Dataset records:
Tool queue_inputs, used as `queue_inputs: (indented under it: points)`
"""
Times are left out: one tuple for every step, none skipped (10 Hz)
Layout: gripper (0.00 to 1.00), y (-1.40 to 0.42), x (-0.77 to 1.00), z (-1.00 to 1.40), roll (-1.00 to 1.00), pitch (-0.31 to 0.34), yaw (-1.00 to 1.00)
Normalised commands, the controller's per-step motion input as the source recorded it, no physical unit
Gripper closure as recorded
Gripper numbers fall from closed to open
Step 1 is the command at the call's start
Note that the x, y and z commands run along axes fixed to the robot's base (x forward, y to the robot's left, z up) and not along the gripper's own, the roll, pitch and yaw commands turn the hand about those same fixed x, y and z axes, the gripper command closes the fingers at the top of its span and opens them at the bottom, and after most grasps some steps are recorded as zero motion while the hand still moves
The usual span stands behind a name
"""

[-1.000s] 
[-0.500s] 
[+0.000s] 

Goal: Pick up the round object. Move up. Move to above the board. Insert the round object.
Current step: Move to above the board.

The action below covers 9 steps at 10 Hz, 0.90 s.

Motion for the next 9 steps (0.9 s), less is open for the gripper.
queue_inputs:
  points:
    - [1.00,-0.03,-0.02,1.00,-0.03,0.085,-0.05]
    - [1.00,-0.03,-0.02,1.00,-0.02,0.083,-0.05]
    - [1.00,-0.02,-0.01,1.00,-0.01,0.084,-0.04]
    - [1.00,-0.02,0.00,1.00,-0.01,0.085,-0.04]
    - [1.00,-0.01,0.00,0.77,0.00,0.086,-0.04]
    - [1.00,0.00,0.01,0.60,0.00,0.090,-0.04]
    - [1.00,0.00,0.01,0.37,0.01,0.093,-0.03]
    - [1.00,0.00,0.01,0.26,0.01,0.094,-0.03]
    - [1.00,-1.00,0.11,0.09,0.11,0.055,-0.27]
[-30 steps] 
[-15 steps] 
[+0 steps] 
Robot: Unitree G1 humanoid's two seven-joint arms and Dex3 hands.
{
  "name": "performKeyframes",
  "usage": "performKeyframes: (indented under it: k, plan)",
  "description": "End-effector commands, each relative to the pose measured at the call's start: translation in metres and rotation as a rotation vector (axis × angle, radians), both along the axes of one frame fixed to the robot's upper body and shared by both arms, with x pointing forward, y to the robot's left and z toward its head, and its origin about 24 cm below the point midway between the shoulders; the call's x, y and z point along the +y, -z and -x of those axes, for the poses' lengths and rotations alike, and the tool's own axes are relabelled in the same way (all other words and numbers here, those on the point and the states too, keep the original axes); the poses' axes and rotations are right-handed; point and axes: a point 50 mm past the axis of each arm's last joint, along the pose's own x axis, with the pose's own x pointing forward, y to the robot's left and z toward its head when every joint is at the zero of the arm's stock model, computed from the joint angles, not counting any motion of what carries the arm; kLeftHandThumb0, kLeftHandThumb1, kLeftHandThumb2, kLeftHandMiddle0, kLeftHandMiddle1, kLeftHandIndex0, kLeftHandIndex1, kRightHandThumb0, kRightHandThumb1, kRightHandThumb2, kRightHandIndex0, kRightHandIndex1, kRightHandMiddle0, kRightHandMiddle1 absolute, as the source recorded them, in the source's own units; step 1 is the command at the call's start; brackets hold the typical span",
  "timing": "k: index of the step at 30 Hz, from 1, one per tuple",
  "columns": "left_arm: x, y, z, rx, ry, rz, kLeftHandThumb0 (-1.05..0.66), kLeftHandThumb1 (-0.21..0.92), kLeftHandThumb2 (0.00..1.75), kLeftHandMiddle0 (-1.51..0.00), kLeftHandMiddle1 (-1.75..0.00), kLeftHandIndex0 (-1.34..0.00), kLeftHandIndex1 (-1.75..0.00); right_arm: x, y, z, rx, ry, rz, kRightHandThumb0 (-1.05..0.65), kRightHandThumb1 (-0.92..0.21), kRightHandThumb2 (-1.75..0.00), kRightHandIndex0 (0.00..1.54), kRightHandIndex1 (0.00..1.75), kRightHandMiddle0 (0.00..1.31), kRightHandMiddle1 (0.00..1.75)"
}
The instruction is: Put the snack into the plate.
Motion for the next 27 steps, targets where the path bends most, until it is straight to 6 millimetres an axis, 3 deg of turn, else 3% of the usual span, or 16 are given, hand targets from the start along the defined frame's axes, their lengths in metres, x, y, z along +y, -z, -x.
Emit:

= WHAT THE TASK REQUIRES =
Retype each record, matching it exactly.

= EXERCISE RESULT =
Tool queue_inputs, used as `queue_inputs: (indented under it: points)`
"""
Times are left out: one tuple for every step, none skipped (10 Hz)
Layout: gripper (0.00 to 1.00), y (-1.40 to 0.42), x (-0.77 to 1.00), z (-1.00 to 1.40), roll (-1.00 to 1.00), pitch (-0.31 to 0.34), yaw (-1.00 to 1.00)
Normalised commands, the controller's per-step motion input as the source recorded it, no physical unit
Gripper closure as recorded
Gripper numbers fall from closed to open
Step 1 is the command at the call's start
Note that the x, y and z commands run along axes fixed to the robot's base (x forward, y to the robot's left, z up) and not along the gripper's own, the roll, pitch and yaw commands turn the hand about those same fixed x, y and z axes, the gripper command closes the fingers at the top of its span and opens them at the bottom, and after most grasps some steps are recorded as zero motion while the hand still moves
The usual span stands behind a name
"""

[-1.000s] 
[-0.500s] 
[+0.000s] 

Goal: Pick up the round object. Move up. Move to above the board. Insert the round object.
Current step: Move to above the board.

The action below covers 9 steps at 10 Hz, 0.90 s.

Motion for the next 9 steps (0.9 s), less is open for the gripper.
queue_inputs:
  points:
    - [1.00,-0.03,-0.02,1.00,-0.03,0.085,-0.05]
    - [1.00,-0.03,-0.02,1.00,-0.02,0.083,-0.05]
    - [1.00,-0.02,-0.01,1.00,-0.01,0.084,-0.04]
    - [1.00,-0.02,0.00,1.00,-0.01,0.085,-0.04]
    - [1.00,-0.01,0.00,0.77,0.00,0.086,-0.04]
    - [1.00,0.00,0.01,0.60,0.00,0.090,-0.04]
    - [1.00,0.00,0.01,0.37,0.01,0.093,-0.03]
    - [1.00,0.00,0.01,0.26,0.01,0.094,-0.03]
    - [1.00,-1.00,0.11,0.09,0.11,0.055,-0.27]
[-30 steps] 
[-15 steps] 
[+0 steps] 
Robot: Unitree G1 humanoid's two seven-joint arms and Dex3 hands.
{
  "name": "performKeyframes",
  "usage": "performKeyframes: (indented under it: k, plan)",
  "description": "End-effector commands, each relative to the pose measured at the call's start: translation in metres and rotation as a rotation vector (axis × angle, radians), both along the axes of one frame fixed to the robot's upper body and shared by both arms, with x pointing forward, y to the robot's left and z toward its head, and its origin about 24 cm below the point midway between the shoulders; the call's x, y and z point along the +y, -z and -x of those axes, for the poses' lengths and rotations alike, and the tool's own axes are relabelled in the same way (all other words and numbers here, those on the point and the states too, keep the original axes); the poses' axes and rotations are right-handed; point and axes: a point 50 mm past the axis of each arm's last joint, along the pose's own x axis, with the pose's own x pointing forward, y to the robot's left and z toward its head when every joint is at the zero of the arm's stock model, computed from the joint angles, not counting any motion of what carries the arm; kLeftHandThumb0, kLeftHandThumb1, kLeftHandThumb2, kLeftHandMiddle0, kLeftHandMiddle1, kLeftHandIndex0, kLeftHandIndex1, kRightHandThumb0, kRightHandThumb1, kRightHandThumb2, kRightHandIndex0, kRightHandIndex1, kRightHandMiddle0, kRightHandMiddle1 absolute, as the source recorded them, in the source's own units; step 1 is the command at the call's start; brackets hold the typical span",
  "timing": "k: index of the step at 30 Hz, from 1, one per tuple",
  "columns": "left_arm: x, y, z, rx, ry, rz, kLeftHandThumb0 (-1.05..0.66), kLeftHandThumb1 (-0.21..0.92), kLeftHandThumb2 (0.00..1.75), kLeftHandMiddle0 (-1.51..0.00), kLeftHandMiddle1 (-1.75..0.00), kLeftHandIndex0 (-1.34..0.00), kLeftHandIndex1 (-1.75..0.00); right_arm: x, y, z, rx, ry, rz, kRightHandThumb0 (-1.05..0.65), kRightHandThumb1 (-0.92..0.21), kRightHandThumb2 (-1.75..0.00), kRightHandIndex0 (0.00..1.54), kRightHandIndex1 (0.00..1.75), kRightHandMiddle0 (0.00..1.31), kRightHandMiddle1 (0.00..1.75)"
}
The instruction is: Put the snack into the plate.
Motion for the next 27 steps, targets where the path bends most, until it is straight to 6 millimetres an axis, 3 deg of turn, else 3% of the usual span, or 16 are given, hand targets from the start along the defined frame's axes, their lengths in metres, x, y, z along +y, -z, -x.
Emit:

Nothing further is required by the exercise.